The seasonal cycles of sea surface (red) and bottom (blue) temperatures from the model are shown in Fig. 10, with interannual variability depicted in the shaded envelope and the 11-year mean indicated by the thicker lines. In the winter months, the temperature in all shelf regions at the sea surface drops below the temperature at the seafloor, but water column stability is maintained by high salinity at depth. The increase in seasonal bottom temperature lags behind sea surface temperature, with typically 2 to 3 months passing after peak summer temperatures before the bottom cooling that marks the breakdown of stratification and deeper mixing of the thermocline; this is most evident in the Gulf of Maine and Mid-Atlantic Bight.

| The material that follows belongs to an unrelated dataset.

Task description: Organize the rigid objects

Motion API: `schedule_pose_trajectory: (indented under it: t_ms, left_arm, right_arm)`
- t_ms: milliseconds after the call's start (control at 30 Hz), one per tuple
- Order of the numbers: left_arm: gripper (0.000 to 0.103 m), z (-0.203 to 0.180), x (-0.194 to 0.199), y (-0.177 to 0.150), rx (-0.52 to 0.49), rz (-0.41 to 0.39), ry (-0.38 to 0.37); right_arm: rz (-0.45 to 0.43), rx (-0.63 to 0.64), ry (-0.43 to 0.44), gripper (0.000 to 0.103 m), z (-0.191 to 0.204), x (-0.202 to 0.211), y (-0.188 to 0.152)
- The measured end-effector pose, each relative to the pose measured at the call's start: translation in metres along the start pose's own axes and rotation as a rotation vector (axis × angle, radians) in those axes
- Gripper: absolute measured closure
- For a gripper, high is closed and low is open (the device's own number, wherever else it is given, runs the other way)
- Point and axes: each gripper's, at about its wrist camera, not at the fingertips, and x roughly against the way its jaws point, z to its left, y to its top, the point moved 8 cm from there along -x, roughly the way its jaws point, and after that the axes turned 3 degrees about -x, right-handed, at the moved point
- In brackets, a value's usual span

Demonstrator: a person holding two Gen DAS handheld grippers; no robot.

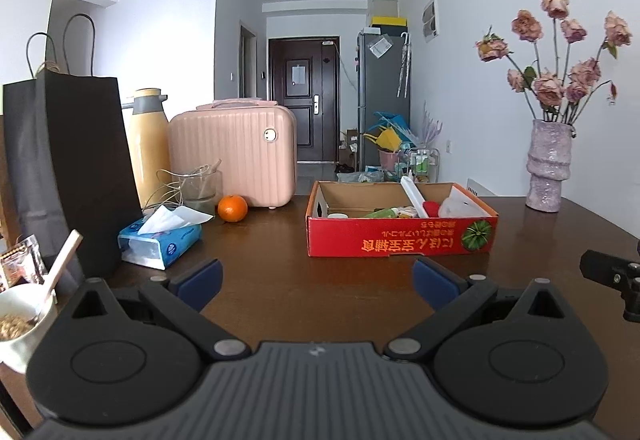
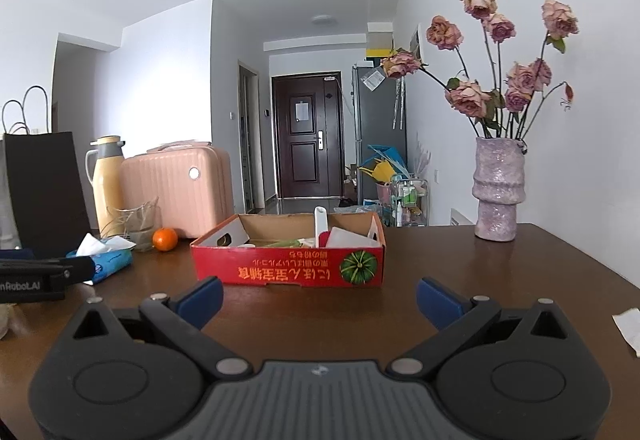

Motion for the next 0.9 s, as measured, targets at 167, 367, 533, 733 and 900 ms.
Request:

The lack of variability in the bottom temperature for the shelf break to the 3500 m region is expected given the order-of-magnitude difference in depth compared to the other regions along the shelf.

https://gmd.copernicus.org/articles/13/3709/2020/gmd-13-3709-2020-f10

Figure 10Ensemble seasonal cycles for subregions defined in Fig. 6 for 2007–2017 simulation. Red is sea surface temperature; blue is the bottom temperature. Thick line is the 11-year mean; thin lines represent individual years, and the shaded envelope shows the spread of interannual variability.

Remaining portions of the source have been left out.